Records provided Block Start
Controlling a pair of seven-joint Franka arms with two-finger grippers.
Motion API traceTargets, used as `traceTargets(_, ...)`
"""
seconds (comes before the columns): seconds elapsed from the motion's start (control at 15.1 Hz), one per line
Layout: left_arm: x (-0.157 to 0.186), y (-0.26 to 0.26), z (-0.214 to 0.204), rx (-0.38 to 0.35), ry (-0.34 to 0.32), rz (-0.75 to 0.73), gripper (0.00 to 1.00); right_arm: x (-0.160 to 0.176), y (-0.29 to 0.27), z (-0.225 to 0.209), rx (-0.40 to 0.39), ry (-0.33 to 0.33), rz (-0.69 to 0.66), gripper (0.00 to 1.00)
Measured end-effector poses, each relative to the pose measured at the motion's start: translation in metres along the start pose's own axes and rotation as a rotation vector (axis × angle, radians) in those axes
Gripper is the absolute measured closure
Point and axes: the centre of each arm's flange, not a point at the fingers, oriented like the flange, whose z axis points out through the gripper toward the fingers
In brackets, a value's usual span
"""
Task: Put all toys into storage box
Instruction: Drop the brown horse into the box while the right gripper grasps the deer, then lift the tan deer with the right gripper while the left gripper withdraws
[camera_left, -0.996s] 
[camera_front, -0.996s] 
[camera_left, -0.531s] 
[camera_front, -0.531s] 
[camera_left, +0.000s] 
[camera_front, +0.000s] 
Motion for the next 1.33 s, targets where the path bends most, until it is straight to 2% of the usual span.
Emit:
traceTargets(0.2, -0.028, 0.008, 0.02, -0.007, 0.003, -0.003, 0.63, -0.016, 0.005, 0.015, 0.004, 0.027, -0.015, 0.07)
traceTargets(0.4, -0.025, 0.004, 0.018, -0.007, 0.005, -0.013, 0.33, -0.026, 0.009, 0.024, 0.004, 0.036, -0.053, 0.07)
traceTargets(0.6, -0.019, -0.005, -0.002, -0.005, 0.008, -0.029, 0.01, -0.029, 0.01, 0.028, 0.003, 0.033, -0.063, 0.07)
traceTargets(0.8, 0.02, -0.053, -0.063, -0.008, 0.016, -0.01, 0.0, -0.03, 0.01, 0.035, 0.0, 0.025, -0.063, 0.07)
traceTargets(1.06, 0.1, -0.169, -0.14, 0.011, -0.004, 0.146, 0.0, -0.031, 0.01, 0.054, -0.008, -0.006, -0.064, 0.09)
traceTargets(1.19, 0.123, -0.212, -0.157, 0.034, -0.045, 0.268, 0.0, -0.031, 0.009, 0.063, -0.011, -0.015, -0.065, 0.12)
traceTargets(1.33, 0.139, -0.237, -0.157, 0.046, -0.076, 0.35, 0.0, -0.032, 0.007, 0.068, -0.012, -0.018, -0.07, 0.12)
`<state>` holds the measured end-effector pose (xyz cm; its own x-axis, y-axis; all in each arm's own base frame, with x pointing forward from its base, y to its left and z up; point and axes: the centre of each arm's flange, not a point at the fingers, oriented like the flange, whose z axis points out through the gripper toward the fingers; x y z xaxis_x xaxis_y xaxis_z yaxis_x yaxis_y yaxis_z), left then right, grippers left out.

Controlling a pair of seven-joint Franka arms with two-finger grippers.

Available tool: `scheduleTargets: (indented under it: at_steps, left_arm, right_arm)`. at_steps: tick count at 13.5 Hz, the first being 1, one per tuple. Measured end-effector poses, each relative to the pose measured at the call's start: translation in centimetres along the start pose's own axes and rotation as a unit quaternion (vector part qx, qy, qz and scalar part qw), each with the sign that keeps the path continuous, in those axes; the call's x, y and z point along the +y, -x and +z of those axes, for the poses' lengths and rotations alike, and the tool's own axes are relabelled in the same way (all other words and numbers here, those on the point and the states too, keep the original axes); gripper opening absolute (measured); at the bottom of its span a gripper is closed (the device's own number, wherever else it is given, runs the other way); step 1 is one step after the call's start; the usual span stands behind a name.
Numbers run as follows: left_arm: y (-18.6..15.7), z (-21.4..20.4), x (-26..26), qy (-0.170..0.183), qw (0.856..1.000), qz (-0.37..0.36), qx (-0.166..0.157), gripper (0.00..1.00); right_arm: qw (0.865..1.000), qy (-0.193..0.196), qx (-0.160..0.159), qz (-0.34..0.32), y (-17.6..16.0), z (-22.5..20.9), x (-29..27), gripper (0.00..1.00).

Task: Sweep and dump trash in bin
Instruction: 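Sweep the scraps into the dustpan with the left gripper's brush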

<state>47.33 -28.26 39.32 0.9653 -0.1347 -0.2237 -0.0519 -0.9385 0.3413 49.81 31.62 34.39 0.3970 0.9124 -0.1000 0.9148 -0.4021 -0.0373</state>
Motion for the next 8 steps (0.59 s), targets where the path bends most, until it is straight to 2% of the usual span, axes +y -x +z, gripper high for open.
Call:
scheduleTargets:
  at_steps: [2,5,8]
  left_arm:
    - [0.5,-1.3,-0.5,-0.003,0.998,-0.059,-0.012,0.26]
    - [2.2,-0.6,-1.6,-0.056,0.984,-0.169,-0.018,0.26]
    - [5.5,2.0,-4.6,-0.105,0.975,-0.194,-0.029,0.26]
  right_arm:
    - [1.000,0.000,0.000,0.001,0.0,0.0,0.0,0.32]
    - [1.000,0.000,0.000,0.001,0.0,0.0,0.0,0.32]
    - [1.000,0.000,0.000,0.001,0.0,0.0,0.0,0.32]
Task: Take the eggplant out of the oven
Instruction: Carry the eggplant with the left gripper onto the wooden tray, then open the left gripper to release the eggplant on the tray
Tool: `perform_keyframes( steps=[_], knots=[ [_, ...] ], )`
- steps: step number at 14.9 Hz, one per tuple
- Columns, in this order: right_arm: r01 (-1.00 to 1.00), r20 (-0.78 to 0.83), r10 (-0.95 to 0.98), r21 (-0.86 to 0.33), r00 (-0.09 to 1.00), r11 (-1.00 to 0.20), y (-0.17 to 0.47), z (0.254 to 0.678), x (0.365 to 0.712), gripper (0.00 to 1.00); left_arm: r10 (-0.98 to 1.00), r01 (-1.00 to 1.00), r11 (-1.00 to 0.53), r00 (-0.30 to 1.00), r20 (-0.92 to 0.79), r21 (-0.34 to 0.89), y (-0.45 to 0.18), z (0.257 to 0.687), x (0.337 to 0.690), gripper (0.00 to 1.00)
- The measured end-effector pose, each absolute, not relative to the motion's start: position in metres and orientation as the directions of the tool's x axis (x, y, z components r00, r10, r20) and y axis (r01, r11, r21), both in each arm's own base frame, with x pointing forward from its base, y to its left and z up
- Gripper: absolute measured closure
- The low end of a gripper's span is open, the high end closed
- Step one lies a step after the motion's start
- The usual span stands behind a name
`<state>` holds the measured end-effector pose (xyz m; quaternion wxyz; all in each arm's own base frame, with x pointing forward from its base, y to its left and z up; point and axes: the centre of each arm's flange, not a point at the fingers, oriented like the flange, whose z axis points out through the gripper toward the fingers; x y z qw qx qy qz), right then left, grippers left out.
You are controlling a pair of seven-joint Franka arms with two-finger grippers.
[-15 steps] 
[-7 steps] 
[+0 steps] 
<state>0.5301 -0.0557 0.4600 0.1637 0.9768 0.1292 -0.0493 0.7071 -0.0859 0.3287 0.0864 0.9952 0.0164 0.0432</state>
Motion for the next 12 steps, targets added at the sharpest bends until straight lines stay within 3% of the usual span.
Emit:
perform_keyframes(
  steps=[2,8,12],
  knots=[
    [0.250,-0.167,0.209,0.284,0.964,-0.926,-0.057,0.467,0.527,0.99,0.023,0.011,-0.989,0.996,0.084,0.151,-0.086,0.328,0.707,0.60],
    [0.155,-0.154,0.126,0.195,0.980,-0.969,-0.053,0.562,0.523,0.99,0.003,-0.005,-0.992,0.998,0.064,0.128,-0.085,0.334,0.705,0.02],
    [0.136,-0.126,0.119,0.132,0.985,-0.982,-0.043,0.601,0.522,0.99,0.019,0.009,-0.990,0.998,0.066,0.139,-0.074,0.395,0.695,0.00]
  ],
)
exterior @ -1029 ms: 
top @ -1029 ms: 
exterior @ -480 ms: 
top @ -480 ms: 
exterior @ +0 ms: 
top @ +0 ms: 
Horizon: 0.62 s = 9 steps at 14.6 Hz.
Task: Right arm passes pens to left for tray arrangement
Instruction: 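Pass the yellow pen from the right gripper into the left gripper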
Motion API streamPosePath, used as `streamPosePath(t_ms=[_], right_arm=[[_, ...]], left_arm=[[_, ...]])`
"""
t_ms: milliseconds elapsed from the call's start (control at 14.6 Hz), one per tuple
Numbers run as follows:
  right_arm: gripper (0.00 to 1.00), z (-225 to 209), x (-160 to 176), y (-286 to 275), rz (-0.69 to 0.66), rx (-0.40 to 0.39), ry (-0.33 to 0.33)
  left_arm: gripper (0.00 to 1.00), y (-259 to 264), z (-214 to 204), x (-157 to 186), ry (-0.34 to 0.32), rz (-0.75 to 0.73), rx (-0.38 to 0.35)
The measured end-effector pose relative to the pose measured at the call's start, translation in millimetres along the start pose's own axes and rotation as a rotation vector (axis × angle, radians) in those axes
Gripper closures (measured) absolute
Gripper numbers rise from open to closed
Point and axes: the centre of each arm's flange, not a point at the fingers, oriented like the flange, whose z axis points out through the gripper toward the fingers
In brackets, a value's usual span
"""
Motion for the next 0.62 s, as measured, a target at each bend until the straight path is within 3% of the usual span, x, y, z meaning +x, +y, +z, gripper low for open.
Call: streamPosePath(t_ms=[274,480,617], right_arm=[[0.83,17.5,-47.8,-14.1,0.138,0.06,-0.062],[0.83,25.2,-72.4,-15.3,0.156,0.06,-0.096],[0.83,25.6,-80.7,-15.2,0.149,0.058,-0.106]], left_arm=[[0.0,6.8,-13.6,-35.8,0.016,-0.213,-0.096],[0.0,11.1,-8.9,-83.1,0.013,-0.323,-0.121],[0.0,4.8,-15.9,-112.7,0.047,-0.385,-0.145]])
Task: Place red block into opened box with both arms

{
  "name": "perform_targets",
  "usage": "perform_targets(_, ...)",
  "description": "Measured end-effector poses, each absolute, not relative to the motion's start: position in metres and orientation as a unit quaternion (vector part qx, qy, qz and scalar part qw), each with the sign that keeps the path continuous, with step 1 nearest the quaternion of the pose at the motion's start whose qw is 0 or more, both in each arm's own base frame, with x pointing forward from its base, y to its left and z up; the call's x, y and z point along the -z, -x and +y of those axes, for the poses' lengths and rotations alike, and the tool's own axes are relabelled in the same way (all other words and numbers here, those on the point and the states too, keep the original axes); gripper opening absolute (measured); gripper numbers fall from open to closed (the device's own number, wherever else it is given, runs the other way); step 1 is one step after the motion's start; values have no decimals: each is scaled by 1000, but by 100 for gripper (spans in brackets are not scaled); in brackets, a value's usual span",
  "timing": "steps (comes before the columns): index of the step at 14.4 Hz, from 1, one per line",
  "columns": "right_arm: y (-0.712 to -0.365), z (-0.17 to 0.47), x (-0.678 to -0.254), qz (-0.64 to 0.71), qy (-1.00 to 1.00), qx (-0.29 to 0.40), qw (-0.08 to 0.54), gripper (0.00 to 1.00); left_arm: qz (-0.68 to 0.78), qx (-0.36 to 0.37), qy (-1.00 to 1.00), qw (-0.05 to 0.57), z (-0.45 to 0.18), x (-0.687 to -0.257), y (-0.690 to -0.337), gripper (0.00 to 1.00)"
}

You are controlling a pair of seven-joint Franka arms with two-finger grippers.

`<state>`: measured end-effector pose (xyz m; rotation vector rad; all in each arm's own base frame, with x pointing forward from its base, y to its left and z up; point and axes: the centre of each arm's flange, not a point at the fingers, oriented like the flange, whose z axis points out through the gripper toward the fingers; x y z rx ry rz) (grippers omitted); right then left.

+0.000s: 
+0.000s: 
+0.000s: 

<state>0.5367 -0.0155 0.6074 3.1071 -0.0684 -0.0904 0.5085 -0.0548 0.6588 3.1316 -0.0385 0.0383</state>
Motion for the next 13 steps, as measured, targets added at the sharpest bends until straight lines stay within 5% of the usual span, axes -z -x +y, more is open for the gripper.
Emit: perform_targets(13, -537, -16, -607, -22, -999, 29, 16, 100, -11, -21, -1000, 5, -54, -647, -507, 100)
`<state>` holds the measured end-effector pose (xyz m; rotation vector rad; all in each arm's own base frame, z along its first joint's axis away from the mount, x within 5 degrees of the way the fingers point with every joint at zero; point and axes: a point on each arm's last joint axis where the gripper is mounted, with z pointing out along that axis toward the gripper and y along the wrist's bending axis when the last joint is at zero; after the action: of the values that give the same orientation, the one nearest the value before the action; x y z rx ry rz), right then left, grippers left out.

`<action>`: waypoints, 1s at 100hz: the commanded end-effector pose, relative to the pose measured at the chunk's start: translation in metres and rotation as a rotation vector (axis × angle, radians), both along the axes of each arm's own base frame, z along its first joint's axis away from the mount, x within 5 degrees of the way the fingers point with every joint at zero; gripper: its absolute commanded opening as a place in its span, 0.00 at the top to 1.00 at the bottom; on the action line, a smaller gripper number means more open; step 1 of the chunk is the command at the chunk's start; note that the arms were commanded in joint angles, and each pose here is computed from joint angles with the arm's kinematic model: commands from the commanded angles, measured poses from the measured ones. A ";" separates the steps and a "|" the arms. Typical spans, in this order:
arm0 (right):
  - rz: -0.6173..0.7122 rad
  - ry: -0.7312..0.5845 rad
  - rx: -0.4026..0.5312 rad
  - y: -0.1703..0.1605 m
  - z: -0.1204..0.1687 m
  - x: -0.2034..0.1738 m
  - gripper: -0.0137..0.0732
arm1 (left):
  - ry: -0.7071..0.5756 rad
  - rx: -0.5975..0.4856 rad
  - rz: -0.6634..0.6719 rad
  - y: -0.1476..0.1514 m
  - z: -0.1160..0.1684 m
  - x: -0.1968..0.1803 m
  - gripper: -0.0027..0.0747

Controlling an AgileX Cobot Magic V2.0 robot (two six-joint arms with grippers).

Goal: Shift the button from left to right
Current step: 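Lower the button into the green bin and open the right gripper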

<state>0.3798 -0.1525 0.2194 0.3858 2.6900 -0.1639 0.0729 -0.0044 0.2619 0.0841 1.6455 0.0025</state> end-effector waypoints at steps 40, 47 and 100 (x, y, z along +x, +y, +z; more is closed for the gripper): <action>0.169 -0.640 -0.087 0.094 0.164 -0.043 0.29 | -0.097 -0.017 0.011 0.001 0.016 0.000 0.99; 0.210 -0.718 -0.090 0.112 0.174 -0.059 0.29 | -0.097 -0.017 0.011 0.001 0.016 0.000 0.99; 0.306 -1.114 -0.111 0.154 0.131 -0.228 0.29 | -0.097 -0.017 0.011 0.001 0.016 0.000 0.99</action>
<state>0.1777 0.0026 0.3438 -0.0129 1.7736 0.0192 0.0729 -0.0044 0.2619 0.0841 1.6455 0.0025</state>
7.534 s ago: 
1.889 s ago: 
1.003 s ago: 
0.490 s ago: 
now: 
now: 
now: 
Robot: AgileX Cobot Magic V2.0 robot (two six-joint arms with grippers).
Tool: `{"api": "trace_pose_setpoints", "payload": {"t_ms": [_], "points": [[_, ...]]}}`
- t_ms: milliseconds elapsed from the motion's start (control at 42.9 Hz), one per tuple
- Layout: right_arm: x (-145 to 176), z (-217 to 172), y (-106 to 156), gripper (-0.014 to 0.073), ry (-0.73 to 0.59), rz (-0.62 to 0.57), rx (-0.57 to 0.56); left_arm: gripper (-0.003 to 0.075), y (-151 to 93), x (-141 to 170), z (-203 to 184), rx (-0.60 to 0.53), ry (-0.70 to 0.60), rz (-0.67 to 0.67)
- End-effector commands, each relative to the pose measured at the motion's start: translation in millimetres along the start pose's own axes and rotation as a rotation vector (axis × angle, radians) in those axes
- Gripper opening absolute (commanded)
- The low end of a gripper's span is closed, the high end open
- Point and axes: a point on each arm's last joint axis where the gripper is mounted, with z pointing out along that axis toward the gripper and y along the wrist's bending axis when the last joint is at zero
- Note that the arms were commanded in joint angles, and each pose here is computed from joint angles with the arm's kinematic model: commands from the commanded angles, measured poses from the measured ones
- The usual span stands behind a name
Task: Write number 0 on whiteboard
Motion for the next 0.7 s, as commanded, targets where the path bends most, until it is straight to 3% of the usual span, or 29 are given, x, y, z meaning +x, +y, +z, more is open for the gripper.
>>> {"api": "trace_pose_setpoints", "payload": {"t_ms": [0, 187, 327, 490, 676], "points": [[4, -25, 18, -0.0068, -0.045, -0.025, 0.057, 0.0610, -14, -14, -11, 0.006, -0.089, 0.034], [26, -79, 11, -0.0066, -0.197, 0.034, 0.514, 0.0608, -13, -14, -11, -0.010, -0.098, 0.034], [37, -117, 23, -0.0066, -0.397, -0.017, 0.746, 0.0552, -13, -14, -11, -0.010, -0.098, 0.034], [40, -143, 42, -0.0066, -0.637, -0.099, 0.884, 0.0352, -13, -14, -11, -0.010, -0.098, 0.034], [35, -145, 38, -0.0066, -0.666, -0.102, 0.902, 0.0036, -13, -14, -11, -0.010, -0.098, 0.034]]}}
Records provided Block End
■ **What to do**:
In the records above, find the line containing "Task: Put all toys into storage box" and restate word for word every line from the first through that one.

■ **Solution to this task**:
Controlling a pair of seven-joint Franka arms with two-finger grippers.
Motion API traceTargets, used as `traceTargets(_, ...)`
"""
seconds (comes before the columns): seconds elapsed from the motion's start (control at 15.1 Hz), one per line
Layout: left_arm: x (-0.157 to 0.186), y (-0.26 to 0.26), z (-0.214 to 0.204), rx (-0.38 to 0.35), ry (-0.34 to 0.32), rz (-0.75 to 0.73), gripper (0.00 to 1.00); right_arm: x (-0.160 to 0.176), y (-0.29 to 0.27), z (-0.225 to 0.209), rx (-0.40 to 0.39), ry (-0.33 to 0.33), rz (-0.69 to 0.66), gripper (0.00 to 1.00)
Measured end-effector poses, each relative to the pose measured at the motion's start: translation in metres along the start pose's own axes and rotation as a rotation vector (axis × angle, radians) in those axes
Gripper is the absolute measured closure
Point and axes: the centre of each arm's flange, not a point at the fingers, oriented like the flange, whose z axis points out through the gripper toward the fingers
In brackets, a value's usual span
"""
Task: Put all toys into storage box

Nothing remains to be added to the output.